> [DIRECTIONS FOR THIS TASK]: Your reply should be one number: how many lines of the material contain the word "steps".

-- RECORDED DATA follows --

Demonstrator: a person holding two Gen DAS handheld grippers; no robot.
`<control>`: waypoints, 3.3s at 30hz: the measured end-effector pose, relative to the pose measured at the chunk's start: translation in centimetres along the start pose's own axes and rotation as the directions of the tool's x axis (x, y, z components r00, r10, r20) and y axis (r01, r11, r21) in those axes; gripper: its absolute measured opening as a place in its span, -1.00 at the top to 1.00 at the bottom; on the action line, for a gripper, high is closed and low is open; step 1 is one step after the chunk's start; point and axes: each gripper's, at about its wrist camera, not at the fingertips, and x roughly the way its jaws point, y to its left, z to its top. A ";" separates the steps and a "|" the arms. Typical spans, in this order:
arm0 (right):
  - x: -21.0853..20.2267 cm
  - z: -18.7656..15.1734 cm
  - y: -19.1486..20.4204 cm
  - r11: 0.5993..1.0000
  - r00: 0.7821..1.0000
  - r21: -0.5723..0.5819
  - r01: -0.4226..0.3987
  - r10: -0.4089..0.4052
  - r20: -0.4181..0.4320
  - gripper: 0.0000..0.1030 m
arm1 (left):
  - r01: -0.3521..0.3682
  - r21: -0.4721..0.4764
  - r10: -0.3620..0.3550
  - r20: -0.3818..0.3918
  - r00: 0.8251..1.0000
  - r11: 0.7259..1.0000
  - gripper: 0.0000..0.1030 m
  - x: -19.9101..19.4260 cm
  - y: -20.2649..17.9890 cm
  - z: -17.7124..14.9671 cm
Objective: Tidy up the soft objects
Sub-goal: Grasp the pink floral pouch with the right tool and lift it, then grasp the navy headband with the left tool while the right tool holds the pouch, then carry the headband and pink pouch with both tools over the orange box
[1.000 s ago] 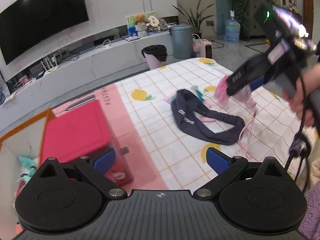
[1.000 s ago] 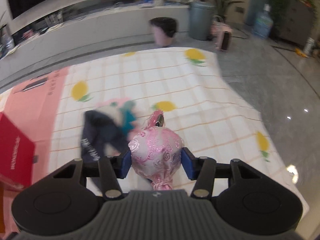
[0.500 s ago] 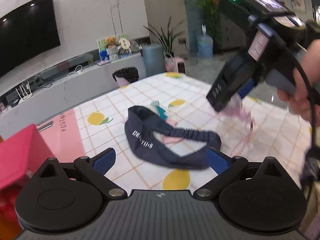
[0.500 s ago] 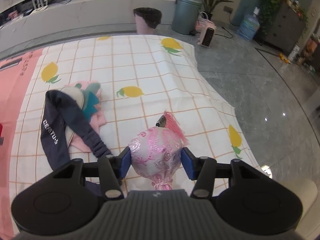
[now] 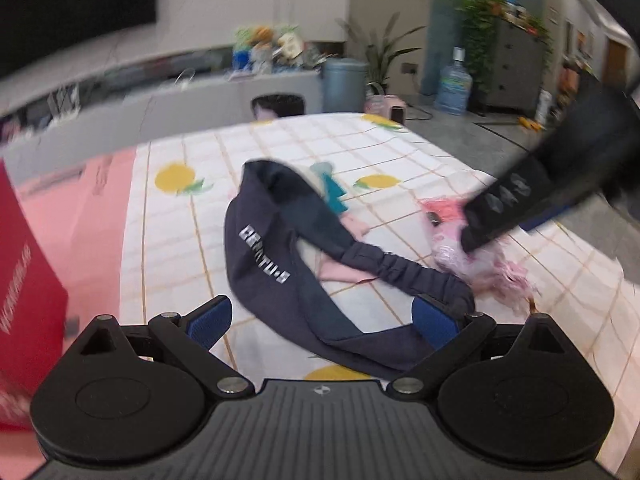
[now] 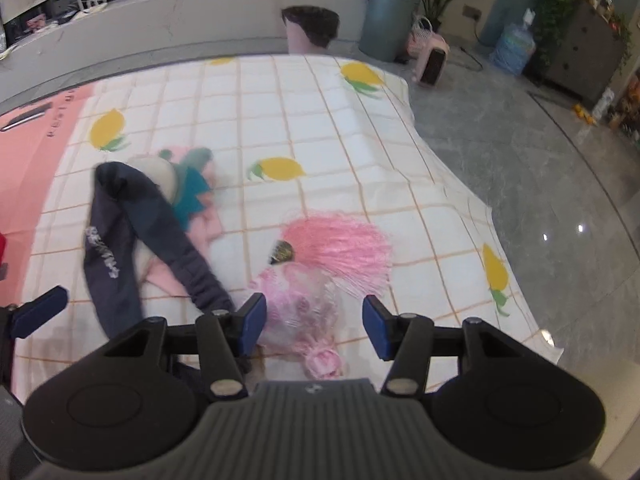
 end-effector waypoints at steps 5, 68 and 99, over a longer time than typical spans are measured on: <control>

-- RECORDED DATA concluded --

> [RESULT OF THIS EXERCISE]: 2